Voordat een ruwe diamant, die niet te onderscheiden is van een kiezelsteen, in alle pracht in een sieraad schittert, gaat daar een aantal bewerkingen aan vooraf. Diamant is de hardste steen die we kennen, vandaar dat de diamantslijper zijn vakmanschap alleen maar kan uitoefenen met diamant. De ruwe steen wordt eerst zorgvuldig bestudeerd om met zo min mogelijk gewichtsverlies een optimale slijpvorm te verkrijgen en dan pas gaat de slijper aan het werk om heel precies de facetten op de steen aan te brengen.

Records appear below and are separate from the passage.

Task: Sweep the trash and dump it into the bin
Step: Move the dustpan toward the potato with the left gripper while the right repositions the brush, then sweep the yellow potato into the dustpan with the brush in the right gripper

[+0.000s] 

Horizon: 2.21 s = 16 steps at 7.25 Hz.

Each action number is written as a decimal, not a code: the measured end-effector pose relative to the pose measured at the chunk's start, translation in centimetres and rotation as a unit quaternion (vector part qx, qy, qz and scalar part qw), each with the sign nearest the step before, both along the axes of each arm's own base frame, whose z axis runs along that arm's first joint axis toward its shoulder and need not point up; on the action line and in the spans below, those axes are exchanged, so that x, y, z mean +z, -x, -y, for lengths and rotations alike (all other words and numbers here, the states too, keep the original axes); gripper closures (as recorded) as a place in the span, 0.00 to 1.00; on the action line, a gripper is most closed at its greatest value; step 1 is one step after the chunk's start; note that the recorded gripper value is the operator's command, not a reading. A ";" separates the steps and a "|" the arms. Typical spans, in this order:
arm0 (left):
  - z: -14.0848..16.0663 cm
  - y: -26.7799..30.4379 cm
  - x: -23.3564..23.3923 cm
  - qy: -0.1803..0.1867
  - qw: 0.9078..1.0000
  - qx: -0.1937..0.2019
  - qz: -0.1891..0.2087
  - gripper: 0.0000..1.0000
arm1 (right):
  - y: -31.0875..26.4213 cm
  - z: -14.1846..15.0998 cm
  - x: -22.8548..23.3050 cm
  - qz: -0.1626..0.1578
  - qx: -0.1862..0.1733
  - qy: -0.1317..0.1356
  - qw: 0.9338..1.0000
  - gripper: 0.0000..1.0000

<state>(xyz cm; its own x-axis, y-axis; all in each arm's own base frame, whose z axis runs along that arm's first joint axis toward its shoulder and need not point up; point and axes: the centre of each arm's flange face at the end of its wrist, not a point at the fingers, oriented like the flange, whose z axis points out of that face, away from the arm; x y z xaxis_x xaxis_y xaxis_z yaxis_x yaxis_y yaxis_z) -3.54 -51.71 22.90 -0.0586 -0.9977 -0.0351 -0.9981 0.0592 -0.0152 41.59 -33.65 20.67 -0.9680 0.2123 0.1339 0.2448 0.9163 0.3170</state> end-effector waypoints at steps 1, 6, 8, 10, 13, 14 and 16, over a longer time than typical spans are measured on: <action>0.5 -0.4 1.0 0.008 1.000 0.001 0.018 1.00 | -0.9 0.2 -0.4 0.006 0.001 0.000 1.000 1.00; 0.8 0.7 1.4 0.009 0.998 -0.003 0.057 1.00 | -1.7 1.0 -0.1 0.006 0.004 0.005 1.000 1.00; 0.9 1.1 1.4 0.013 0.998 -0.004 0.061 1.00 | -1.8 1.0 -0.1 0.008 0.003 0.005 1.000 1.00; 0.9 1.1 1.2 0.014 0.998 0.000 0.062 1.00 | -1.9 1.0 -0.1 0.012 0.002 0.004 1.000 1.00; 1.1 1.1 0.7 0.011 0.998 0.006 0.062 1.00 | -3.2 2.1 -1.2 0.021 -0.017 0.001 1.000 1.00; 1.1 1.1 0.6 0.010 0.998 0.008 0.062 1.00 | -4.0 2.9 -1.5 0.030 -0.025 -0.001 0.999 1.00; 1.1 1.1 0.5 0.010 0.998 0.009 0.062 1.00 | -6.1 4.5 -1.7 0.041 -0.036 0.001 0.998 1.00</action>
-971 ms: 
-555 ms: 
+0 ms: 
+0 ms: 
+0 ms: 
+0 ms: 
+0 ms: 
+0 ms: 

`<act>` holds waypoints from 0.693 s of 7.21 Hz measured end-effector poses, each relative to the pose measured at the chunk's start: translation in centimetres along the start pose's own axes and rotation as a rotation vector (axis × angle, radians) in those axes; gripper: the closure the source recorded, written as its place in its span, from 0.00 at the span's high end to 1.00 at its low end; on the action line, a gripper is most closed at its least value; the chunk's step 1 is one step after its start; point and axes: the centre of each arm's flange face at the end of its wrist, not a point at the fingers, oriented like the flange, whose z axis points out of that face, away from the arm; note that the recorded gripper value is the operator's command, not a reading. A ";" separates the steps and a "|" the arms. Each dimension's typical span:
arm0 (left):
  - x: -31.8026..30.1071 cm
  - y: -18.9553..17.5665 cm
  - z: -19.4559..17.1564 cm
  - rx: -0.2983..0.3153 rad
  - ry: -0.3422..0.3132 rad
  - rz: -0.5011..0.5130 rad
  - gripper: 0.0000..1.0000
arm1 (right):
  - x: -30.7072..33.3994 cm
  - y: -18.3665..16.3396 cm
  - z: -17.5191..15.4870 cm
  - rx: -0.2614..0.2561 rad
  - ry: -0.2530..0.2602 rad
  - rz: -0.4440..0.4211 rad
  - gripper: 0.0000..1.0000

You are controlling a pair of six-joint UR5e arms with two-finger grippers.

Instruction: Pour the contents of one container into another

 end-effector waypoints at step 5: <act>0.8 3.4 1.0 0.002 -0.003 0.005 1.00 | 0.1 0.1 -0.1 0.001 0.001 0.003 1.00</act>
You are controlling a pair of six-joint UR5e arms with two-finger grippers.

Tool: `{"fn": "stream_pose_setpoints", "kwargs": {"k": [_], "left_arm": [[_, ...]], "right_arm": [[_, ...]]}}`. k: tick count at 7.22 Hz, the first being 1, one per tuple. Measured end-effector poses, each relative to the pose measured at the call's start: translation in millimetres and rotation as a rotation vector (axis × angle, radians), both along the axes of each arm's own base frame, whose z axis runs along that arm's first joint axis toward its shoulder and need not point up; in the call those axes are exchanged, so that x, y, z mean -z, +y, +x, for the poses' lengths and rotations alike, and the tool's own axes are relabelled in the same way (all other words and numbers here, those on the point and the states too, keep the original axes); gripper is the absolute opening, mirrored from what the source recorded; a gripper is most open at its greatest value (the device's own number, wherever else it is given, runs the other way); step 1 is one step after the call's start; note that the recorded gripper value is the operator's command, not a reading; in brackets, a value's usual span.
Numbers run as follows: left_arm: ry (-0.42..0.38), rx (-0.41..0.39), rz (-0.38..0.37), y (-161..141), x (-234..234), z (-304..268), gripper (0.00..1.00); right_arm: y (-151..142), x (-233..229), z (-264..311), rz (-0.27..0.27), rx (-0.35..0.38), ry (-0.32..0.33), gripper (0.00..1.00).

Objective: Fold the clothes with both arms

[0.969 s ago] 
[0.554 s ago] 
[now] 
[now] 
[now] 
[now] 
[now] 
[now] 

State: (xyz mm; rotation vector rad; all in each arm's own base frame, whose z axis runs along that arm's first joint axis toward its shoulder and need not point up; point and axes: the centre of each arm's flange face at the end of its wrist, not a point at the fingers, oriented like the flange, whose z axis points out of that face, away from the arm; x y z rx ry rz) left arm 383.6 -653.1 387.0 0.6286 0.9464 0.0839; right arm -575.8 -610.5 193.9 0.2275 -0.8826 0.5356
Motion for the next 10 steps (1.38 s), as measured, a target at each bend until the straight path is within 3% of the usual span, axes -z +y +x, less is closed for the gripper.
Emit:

Bij de meest bekende vorm, het briljantslijpsel, zijn dit 57 facetten. De vlakjes moeten symmetrisch geslepen worden, zodat vanuit alle richtingen het licht kan worden opgevangen en weerkaatst. Naast briljant zijn er nog andere belangrijke vormen: de ovaal, markies, hart, emeraude en peer. Tot slot het slijpsel en de slijpvorm. Door het vakmanschap van de slijper komt de schittering van een diamant optimaal tot zijn recht. De slijpvorm die gekozen wordt, is afhankelijk van persoonlijke smaak.
De waarde van een diamant wordt bepaald door een combinatie van vier verschillende kwaliteitsnormen, die de vier C’s genoemd worden:
• Karaatgewicht (carat weight)
Bij alle edelstenen en dus ook bij de diamant wordt het gewicht uitgedrukt in karaten. Het woord karaat is afgeleid van een natuurlijke gewichtseenheid: de zaadjes van de Johannesbroodboom. Vroeger werden deze zaadjes gebruikt als gewichtseenheid. Nu is één karaat op 0,2 gram vastgesteld en onderverdeeld in honderd ‘puntjes’.
• Zuiverheid (clarity)
Bijna alle diamanten bevatten minuscule sporen van niet gekristalliseerde koolstof of andere mineralen. De meeste onzuiverheden worden pas zichtbaar onder een loep. Ze worden ‘insluitsels’ genoemd en ze zijn als het ware de vingerafdrukken van de diamant omdat ze elke diamant volstrekt uniek maken. Globaal geldt: hoe minder insluitsels een diamant heeft, des te zeldzamer en dus kostbaarder hij is. Een diamant die bij een tien maal vergrotende loep geen insluitsels vertoont, wordt loepzuiver genoemd.
• Kleur (colour)
Hoewel het merendeel van de diamanten kleurloos lijkt, hebben ze vaak een gele of een bruine tint. De mooiste kleur voor een diamant is kleurloos want alleen een kleurloze diamant heeft een volmaakte prismawerking. Echt uitzonderlijk zijn diamanten met een natuurlijke groene, rode, blauwe, roze of ambergele kleur. Deze zeldzame edelstenen worden ‘fancy colours’ genoemd.